When I got here (Ballet Manila), I was happy. I’d give it a year, two years. It would be great then I’d go home (to Australia). I worked really hard. Ma’am Lise (Lisa Macuja-Elizalde), Sir Shaz (Osias Barroso) and Natasha (Raldugina), they would push me. It was when I got promoted to soloist that I realized I wanted to be a principal dancer. That’s the time I knew I wanted to be a dancer, if that makes any sense. Like this whole time I was too afraid, I was so afraid to hope for that. So when they promoted me to soloist, that means I can! That means I’m capable! I want more! If I can be here, I want to be a ballerina. I want to have more. I want to reach the top. That’s when I would put even more effort. I loved ballet even more when I came here, even more than I did. It wasn’t everything to me then but it’s the biggest thing to me right now because I never thought I would get here. I never even thought I could be a soloist to begin with and now that I’m here…
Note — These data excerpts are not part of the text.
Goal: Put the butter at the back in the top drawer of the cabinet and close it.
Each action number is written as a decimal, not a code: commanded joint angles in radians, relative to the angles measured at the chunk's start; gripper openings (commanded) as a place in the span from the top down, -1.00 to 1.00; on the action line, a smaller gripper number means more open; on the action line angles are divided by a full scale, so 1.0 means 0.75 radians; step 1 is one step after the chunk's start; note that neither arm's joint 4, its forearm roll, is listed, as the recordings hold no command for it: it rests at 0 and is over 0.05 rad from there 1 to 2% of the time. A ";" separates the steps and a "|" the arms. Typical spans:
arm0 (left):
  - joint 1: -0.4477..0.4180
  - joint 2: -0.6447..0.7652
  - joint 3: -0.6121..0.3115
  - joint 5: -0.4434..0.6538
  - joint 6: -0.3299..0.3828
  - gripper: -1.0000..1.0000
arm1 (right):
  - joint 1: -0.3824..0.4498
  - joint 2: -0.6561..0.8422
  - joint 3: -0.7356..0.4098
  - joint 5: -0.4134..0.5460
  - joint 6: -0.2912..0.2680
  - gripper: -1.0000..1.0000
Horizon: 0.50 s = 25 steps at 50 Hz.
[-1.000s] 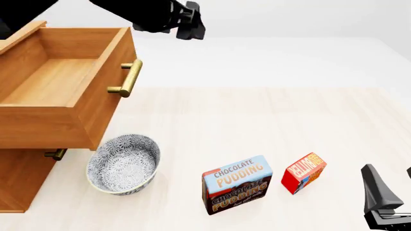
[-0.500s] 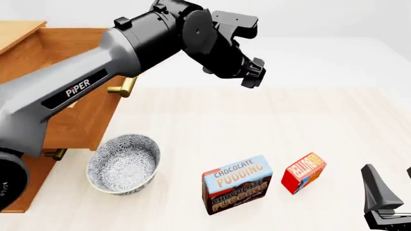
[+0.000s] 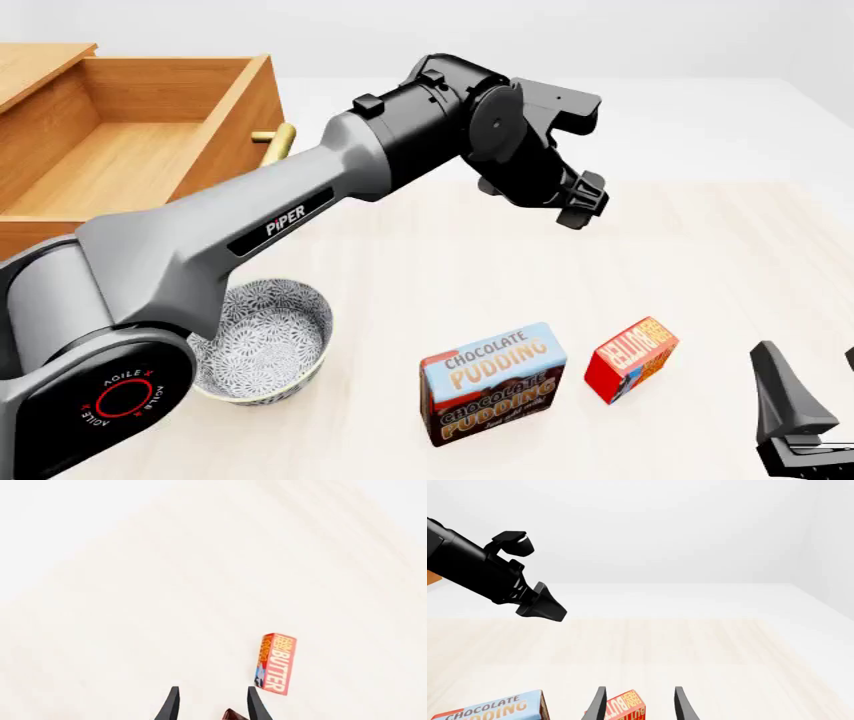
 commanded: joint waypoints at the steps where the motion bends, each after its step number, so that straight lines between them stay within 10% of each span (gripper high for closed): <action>1: -0.035 0.076 -0.066 0.019 -0.020 -1.00 | 0.000 0.000 0.000 0.000 0.000 -1.00; 25: -0.095 0.202 -0.165 0.048 -0.058 -1.00 | 0.000 0.000 0.000 0.000 0.000 -1.00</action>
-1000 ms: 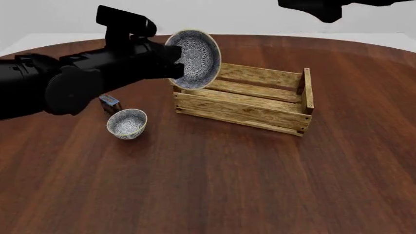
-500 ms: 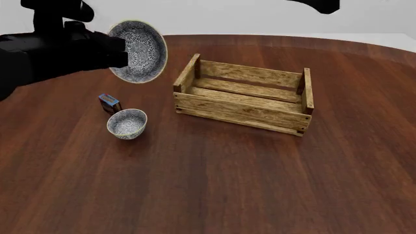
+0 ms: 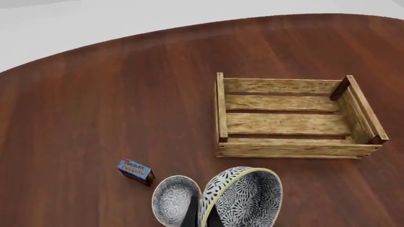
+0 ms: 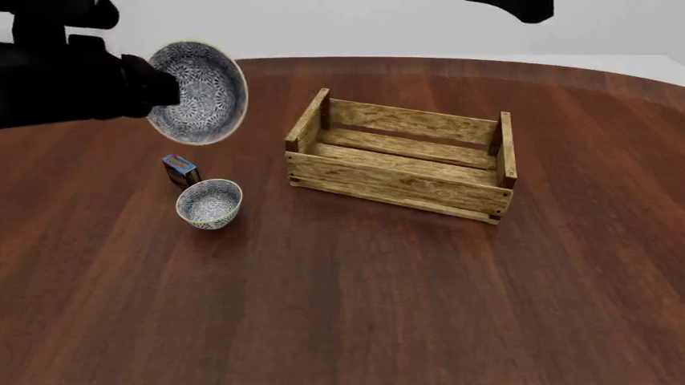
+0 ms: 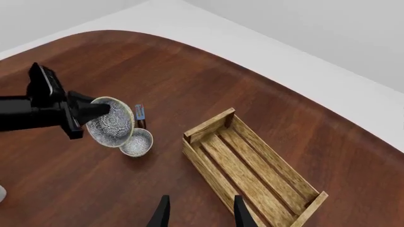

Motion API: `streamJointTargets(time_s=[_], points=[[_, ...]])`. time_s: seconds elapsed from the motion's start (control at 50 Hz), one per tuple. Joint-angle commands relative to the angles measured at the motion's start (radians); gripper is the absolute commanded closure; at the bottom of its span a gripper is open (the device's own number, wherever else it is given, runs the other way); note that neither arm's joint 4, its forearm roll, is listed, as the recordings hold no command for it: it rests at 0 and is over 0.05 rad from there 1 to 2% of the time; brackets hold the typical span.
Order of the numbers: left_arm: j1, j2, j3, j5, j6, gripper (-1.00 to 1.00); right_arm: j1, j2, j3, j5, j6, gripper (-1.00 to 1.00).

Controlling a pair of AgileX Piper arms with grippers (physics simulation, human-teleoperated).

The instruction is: Stack the right bowl on the left bowl and place them in the tray.

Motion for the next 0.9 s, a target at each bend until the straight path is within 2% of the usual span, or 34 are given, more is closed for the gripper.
streamJointTargets(time_s=[0.02, 0.14, 0.16, 0.22, 0.24, 0.26, 0.46, 0.5, 0.66, 0.72, 0.9], points=[[0.091, 0.058, -0.017, 0.062, -0.049, 1.00, 0.004, -0.057, 0.035, -0.015, 0.016, -1.00], [0.100, 0.064, -0.003, 0.063, -0.094, 1.00, 0.004, -0.057, 0.040, -0.018, 0.012, -1.00], [0.092, 0.071, 0.000, 0.065, -0.135, 1.00, 0.005, -0.057, 0.041, -0.019, 0.012, -1.00], [0.128, 0.065, -0.004, 0.062, -0.115, 1.00, 0.004, -0.058, 0.042, -0.018, 0.010, -1.00], [0.122, 0.079, 0.002, 0.061, -0.160, 1.00, 0.003, -0.058, 0.041, -0.018, 0.011, -1.00], [0.122, 0.081, 0.002, 0.059, -0.146, 1.00, 0.002, -0.059, 0.041, -0.018, 0.010, -1.00], [0.153, 0.122, 0.026, 0.008, -0.183, 1.00, 0.000, -0.059, 0.043, -0.020, 0.009, -1.00], [0.145, 0.126, -0.004, 0.040, -0.187, 1.00, 0.001, -0.059, 0.043, -0.020, 0.009, -1.00], [0.152, 0.177, 0.014, -0.008, -0.243, 1.00, 0.001, -0.055, 0.049, -0.024, 0.006, -1.00], [0.162, 0.192, 0.012, -0.018, -0.237, 1.00, 0.000, -0.056, 0.049, -0.024, 0.005, -1.00], [0.170, 0.282, 0.045, -0.098, -0.306, 1.00, 0.000, -0.051, 0.053, -0.028, 0.004, -1.00]])
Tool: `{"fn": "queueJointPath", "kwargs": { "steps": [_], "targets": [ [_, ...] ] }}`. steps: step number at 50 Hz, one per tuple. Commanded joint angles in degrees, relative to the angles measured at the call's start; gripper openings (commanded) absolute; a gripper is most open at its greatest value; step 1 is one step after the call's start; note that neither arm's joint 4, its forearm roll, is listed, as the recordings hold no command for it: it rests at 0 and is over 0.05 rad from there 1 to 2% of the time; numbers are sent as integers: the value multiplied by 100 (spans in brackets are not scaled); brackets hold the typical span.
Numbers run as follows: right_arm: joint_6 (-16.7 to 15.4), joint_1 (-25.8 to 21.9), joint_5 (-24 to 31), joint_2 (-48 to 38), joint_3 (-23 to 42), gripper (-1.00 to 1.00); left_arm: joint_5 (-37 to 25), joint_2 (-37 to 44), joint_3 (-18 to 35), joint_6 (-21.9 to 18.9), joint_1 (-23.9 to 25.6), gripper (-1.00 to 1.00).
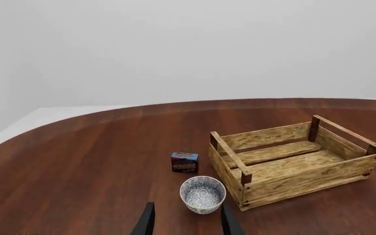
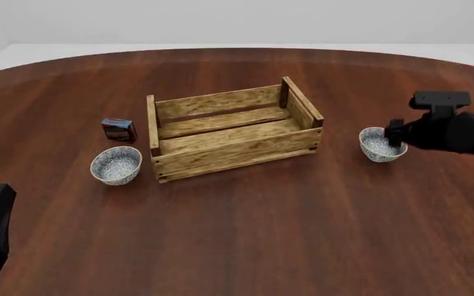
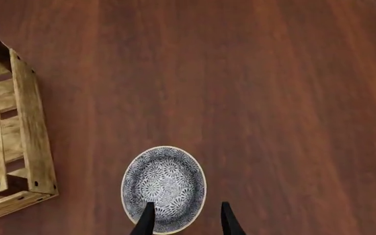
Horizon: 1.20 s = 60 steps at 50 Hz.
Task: Stack the right bowl on the left bowl and place them in the tray.
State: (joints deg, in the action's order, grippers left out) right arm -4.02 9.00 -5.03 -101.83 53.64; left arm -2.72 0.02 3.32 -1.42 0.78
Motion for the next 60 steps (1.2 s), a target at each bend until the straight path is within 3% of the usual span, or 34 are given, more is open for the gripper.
{"fn": "queueJointPath", "kwargs": {
  "steps": [1,51,52,60],
  "targets": [
    [14,13,-188,-314,-2,100,1,0,-1,16,-15,100],
    [120,87,-780,-1401,72,100,-6,0,-33,34,-63,100],
    [101,123,-814,-1349,41,-100,-2,0,-36,31,-66,100],
    [111,47,-845,-1220,-95,-100,14,0,-65,36,-64,100]
  ]
}}
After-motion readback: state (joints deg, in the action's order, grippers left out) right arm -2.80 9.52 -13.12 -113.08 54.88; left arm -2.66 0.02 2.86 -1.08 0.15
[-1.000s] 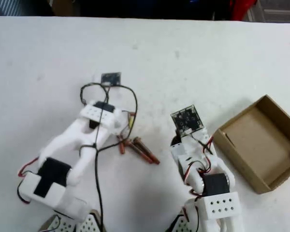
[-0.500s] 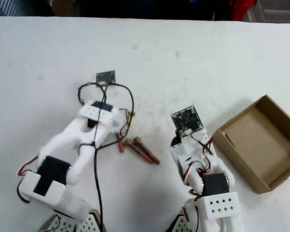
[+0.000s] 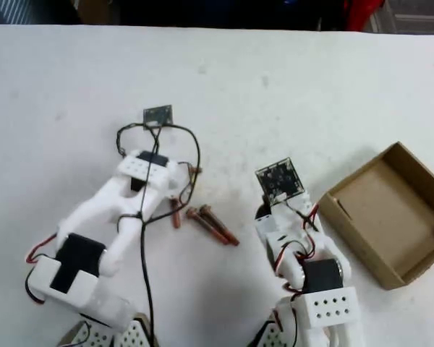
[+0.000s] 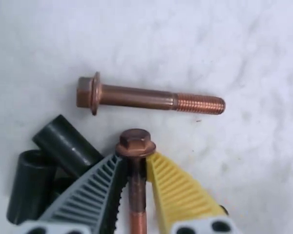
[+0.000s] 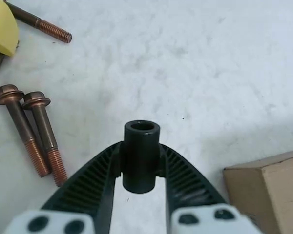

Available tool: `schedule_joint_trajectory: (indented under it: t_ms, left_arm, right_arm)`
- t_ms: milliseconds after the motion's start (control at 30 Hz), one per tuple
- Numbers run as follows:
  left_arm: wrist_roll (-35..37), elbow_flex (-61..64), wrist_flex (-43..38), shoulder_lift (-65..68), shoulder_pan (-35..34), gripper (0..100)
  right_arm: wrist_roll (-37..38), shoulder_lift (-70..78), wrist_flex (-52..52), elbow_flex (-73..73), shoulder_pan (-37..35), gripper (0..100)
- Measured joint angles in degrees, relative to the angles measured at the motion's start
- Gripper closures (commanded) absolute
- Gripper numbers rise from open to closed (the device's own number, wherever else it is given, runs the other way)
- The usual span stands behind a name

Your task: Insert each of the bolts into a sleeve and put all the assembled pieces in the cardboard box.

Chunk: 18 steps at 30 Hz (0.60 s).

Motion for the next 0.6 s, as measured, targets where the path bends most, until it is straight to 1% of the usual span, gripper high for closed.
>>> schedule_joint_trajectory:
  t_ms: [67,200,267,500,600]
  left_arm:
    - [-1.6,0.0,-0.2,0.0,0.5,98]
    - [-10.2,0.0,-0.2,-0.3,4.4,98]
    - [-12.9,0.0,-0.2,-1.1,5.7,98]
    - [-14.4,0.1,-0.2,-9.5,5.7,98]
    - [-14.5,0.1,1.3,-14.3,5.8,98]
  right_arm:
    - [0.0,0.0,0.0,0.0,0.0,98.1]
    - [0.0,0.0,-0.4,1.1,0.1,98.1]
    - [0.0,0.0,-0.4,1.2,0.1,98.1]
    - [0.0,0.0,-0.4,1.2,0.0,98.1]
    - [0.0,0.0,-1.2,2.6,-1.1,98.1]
That’s why it’s so surreal when I was told about the promotion to principal dancer (in 2018). What?! That’s not true! I know I work hard but I can’t believe it! It’s the wildest thing that ever happened. It’s beyond my dreams because I didn’t even dream it to begin with. It’s insane but I like this insanity! I completely like the way I was told! I love everything about it! Honestly, it felt like I was hit by a bus! I was so down for a while… I was disappointed when Ballet & Ballads was announced and I wasn’t promoted but I told myself it was not my time. I was completely happy for everyone but I was so sad. For so long, I was crying and Mark (Sumaylo) said, “I hope one day when you wake up, you feel happy again.” And that made me so sad too! But I refused to give up. I wanted to work really hard. I refused to give up! I’ve come all this way and giving up now is too easy so I don’t care how long it took. I hoped someday someone would see it but it didn’t matter because I knew I don’t want to give up and I knew my passion is still there. So that’s the feeling. And after all the time of thinking that, of pushing myself, and getting over it and working through the difficult times, it’s worth it.